(Records excerpted from a collection)
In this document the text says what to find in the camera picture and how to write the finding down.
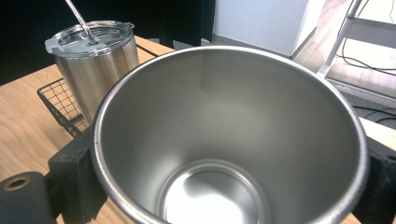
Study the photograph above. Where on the stainless steel tumbler with lid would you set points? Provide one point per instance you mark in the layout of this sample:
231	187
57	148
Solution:
93	74

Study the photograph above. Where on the metal drinking straw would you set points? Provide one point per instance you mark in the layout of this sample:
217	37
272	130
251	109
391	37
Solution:
81	21

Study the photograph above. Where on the white mug with steel interior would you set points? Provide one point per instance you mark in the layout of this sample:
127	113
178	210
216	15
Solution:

§ **Action item**
With the pictures omitted, repeat the full set of records above exactly.

§ **Reply to the task**
In this document the text says what to find in the camera picture and how to write the finding down.
Study the photograph above. Where on the stainless steel tumbler with lid would you set points? Provide one point per instance you mark in the layout of this sample:
231	187
57	148
Solution:
93	74

Study the photograph above. Where on the metal drinking straw would you set points? Provide one point per instance you mark in the layout of this sample:
217	37
272	130
251	109
391	37
Solution:
81	21

Study the photograph above. Where on the white mug with steel interior would you set points? Provide one point per instance you mark in the layout of this sample:
127	113
178	210
216	15
Solution:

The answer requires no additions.